When I was a kid, if somebody asked me what I wanted to be when I grew up, I probably would have said a princess or the President. There was zero chance I would have said my dream was to become the Germ Girl. And yet here I am, CEO of a corporation that has two regional branches in two different states and handles infection prevention for major hospitals, professional sports teams and arenas, and countless large and small businesses and luxury homes across the country. Which I suppose makes me more than just a Germ Girl—it makes me more like the Germ-inator. My childhood self would have been impressed, although maybe a little confused. Who dreams of busting germs when they grow up?
Honestly, looking back, the signs were there early on. When I was 17, I was working as an aerobics teacher to make money for college. I liked teaching aerobics, but where I really shone was in between classes. That’s when I would wipe down all the equipment to get ready for the next group to come in. A typical teenager would have done the absolute least amount of work possible in that situation—but apparently I wasn’t typical. Because I did a really careful, meticulous job. Not only did I wipe down all the equipment, I cleaned all the mirrors so they were perfectly shiny and streak-free.
It turned out that I was so good at cleaning, other people noticed. One of the ladies in one of my classes was so impressed with my mirror-wiping abilities, she asked me if I would come over and clean the mirrors in her house, along with the rest of the place. I jumped at the opportunity! As for my college career, I went for one semester, came home for Christmas break, cleaned for clients again, and never went back to school. That invitation to clean one woman’s house blossomed into a career that has spanned 42 years…and counting.
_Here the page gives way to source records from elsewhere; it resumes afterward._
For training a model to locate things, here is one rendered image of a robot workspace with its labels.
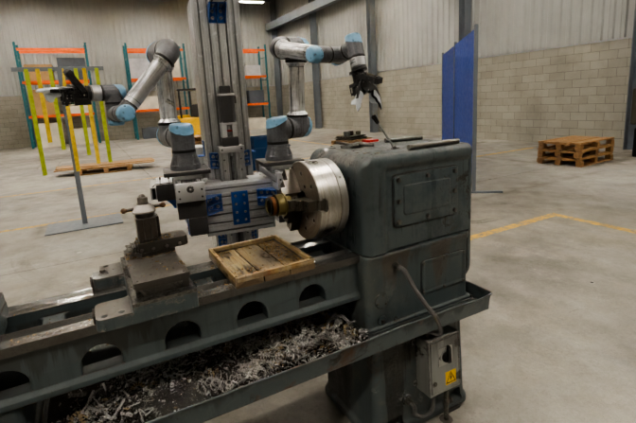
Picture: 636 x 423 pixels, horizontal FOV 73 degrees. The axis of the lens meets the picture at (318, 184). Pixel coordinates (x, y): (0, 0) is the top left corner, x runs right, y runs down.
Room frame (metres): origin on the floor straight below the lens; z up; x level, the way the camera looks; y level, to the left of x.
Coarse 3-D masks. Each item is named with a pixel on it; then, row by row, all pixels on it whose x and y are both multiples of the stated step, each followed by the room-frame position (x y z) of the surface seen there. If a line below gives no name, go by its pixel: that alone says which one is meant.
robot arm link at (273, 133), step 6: (270, 120) 2.29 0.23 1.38; (276, 120) 2.28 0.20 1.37; (282, 120) 2.29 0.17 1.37; (288, 120) 2.34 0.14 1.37; (270, 126) 2.29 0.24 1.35; (276, 126) 2.28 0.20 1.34; (282, 126) 2.29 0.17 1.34; (288, 126) 2.31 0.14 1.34; (270, 132) 2.29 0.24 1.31; (276, 132) 2.28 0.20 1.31; (282, 132) 2.29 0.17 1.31; (288, 132) 2.31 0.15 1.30; (270, 138) 2.29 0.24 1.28; (276, 138) 2.28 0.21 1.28; (282, 138) 2.29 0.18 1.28; (288, 138) 2.33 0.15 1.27
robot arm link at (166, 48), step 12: (156, 48) 2.16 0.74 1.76; (168, 48) 2.13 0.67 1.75; (156, 60) 2.10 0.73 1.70; (168, 60) 2.11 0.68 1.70; (144, 72) 2.07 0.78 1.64; (156, 72) 2.08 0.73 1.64; (144, 84) 2.04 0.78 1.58; (132, 96) 2.00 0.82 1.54; (144, 96) 2.04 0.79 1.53; (120, 108) 1.95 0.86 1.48; (132, 108) 1.98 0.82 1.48; (120, 120) 1.98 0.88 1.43
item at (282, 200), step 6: (270, 198) 1.58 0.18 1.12; (276, 198) 1.58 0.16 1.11; (282, 198) 1.59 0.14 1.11; (288, 198) 1.61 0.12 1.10; (270, 204) 1.63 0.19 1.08; (276, 204) 1.57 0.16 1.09; (282, 204) 1.57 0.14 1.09; (288, 204) 1.58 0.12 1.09; (270, 210) 1.62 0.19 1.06; (276, 210) 1.56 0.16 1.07; (282, 210) 1.57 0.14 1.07; (288, 210) 1.58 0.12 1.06; (270, 216) 1.58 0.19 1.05; (276, 216) 1.59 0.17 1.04
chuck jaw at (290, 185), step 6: (282, 174) 1.71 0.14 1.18; (288, 174) 1.68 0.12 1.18; (294, 174) 1.69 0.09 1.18; (288, 180) 1.67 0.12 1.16; (294, 180) 1.68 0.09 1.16; (282, 186) 1.67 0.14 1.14; (288, 186) 1.65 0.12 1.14; (294, 186) 1.66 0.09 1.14; (282, 192) 1.62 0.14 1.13; (288, 192) 1.63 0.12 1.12; (294, 192) 1.64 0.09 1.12; (300, 192) 1.66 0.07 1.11
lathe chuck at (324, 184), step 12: (300, 168) 1.65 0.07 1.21; (312, 168) 1.59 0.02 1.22; (324, 168) 1.61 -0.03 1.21; (300, 180) 1.65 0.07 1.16; (312, 180) 1.56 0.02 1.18; (324, 180) 1.56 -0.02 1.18; (336, 180) 1.58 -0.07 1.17; (312, 192) 1.57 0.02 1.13; (324, 192) 1.53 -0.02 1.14; (336, 192) 1.56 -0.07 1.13; (336, 204) 1.55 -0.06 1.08; (312, 216) 1.58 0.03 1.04; (324, 216) 1.52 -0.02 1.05; (336, 216) 1.55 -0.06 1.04; (300, 228) 1.68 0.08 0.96; (312, 228) 1.58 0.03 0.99; (324, 228) 1.55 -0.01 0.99; (336, 228) 1.59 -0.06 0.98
However, I didn’t go from summer job to CEO just because of my ability to produce a smudge-free mirror, impressive as it was (and still is). The real reason was my health. In my early twenties, I was diagnosed with Crohn’s disease and landed in the hospital with sepsis. In case you aren’t a medical expert or have never experienced it, sepsis is the body’s extreme response to an infection.
That was when my war on germs officially began.
That first bout with sepsis turned out to be the start of what wound up being a three-year nightmare, during which I was in and out of the hospital and underwent something like forty surgeries. Some of it was just a natural result of my condition—if you have Crohn’s or know anyone who does, you know it’s not a lot of fun. But sometimes, the reason I was so sick was because of infections. Which meant it wasn’t my Crohn’s that was landing me in the hospital again and again. It was germs.
When I realized that, I started asking myself if there were things I could do to protect myself from the germs that were causing my infections. And since I was the head of a business that specialized in cleaning, and I was stuck in a hospital bed with nothing more to do than look around, I tuned in to my environment for clues. It turned out there were quite a few red flags waving right there in front of me.
For starters, my IV pole was covered with fingerprints and had a layer of dust on top. I couldn’t help wondering, When was the last time someone cleaned that thing? As a person who cleans things for a living, I know if something isn’t visually clean, it can’t possibly be clean. That dirty IV pole was my first indication that I was not in an environment where cleanliness was a top priority.
Beyond that, I also couldn’t understand how the staff decided which surfaces would be cleaned, and how often, and which ones would not be cleaned at all. They changed my sheets every day, which was totally unnecessary in terms of keeping me safe from germs. But they almost never wiped down the table over my bed, which collected germs every time someone touched it. The bathroom, which even a child knows can be a breeding ground for germs, was given a sort of wipe down, but there was no actual cleaning going on. And this was happening in a hospital, where unsanitary conditions might really kill somebody.
More importantly, I was worried they might kill me.
That’s why I became the Germ Girl. I learned everything I could about infection prevention as a matter of survival, at a time when there wasn’t all that much to learn. There was no university degree in infection prevention on the human side or the facility side, although that may change now that the Covid pandemic has people thinking about germs and staying safe from them in a different way. My odyssey started back in the eighties, when “cleaning” still meant wiping everything down with a mixture of bleach and water. As my knowledge expanded, I got involved in the development of new, safer, more effective cleaning solutions. I wound up being named to Procter and Gamble’s advisory board for commercial products when I was just thirty-three years old—something that almost never happens. Along the way, I also earned a certificate of mastery in infection prevention, cementing my transition from Germ Girl to full-fledged Germinator.
Today, I use my experiences during that three-year nightmare to help my clients understand infection prevention from a patient perspective. As someone who’s been there, I know the havoc germs can wreak on people’s lives. That’s why I’ve made it my personal mission to help keep people safe, in the hospital and beyond.
I may not have planned to be the Germinator when I was a kid, but today, I consider it an honor.